Over the last week, Rie Thomsen and I have had the privilege of visiting Greenland and working closely with colleagues from AQQUT, the Greenlandic Centre for Guidance. We have been exploring some of the challenges that they are facing in trying to bring a national guidance strategy into being, professionalise career guidance in the country and deal with a number of unique and not-so-unique problems.

Greenland does have a number of things that mark it apart from other countries that I have worked in. It is both a post-colonial society and a Nordic country and is close to America whilst looking towards Europe.
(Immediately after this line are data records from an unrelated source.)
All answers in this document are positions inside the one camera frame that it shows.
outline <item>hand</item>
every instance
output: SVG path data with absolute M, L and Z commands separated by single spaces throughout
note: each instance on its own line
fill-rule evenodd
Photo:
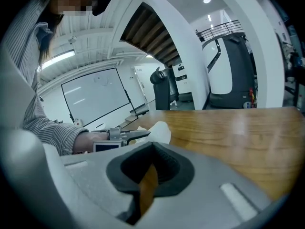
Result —
M 108 140 L 107 132 L 82 132 L 76 137 L 73 145 L 73 153 L 93 152 L 93 143 Z

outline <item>ceiling light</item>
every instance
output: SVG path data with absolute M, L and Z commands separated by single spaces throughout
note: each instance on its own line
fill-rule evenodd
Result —
M 58 61 L 64 60 L 64 59 L 72 57 L 74 55 L 75 55 L 75 51 L 74 50 L 70 50 L 70 51 L 64 52 L 64 53 L 62 53 L 60 55 L 57 55 L 54 58 L 52 58 L 51 60 L 45 62 L 42 65 L 42 70 L 47 68 L 48 66 L 54 64 L 54 63 L 57 63 Z
M 84 99 L 82 99 L 82 100 L 80 100 L 80 101 L 75 102 L 74 104 L 78 104 L 78 103 L 80 103 L 80 102 L 82 102 L 82 101 L 84 101 L 84 100 L 86 100 L 86 99 L 84 98 Z
M 204 3 L 209 3 L 211 0 L 203 0 Z
M 76 91 L 76 90 L 78 90 L 78 89 L 81 89 L 81 86 L 80 86 L 80 87 L 77 87 L 77 88 L 74 88 L 74 89 L 71 90 L 71 91 L 67 91 L 67 92 L 65 93 L 65 95 L 67 95 L 67 94 L 69 94 L 69 93 L 72 93 L 72 92 L 74 92 L 74 91 Z

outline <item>striped shirt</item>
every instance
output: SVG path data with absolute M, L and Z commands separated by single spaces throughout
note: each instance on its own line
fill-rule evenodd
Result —
M 72 154 L 76 136 L 88 130 L 72 124 L 57 124 L 50 121 L 37 96 L 39 40 L 44 35 L 52 33 L 47 23 L 37 23 L 37 20 L 48 2 L 31 0 L 11 23 L 4 35 L 3 43 L 13 62 L 35 92 L 24 116 L 23 129 L 33 132 L 43 143 L 55 146 L 60 155 L 69 155 Z

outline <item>wooden table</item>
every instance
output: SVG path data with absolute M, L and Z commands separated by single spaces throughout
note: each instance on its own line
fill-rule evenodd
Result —
M 124 130 L 164 121 L 171 145 L 216 157 L 276 200 L 293 187 L 305 160 L 305 119 L 293 108 L 149 112 Z

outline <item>doorway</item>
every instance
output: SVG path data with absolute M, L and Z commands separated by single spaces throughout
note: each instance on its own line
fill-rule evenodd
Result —
M 156 65 L 145 65 L 145 66 L 135 66 L 136 77 L 139 80 L 140 87 L 144 92 L 144 96 L 148 103 L 155 100 L 153 84 L 151 83 L 150 77 L 153 72 L 157 69 Z
It is also enormous, with most of the settlements only connected by boat or helicopters, a place with an extreme climate and an unusual labour market and a very beautiful to visit.

While we were there Rie and I worked with colleagues at AQQUT to learn about some of the issues and challenges that the country was facing and explored different ways in which our experiences in other countries might be useful. Rie ran a very successful hybrid workshop with practitioners from up and down Greenland looking at career education and guidance in schools.
I led a webinar which included colleagues from Greenland as well as those from the Faroe Islands and Åland as well as from the wider Nordic region. In this webinar I looked at what Greenland might learn from some of the international research on how to address young people who are not in education employment and training.
This is what I had to say…
I hope that this will be the start of an ongoing collaboration with colleagues in Greenland. There are a lot of really interesting issues in this fascinating place that raise important questions about how ideas like career guidance can shift and adapt as they move into new contexts.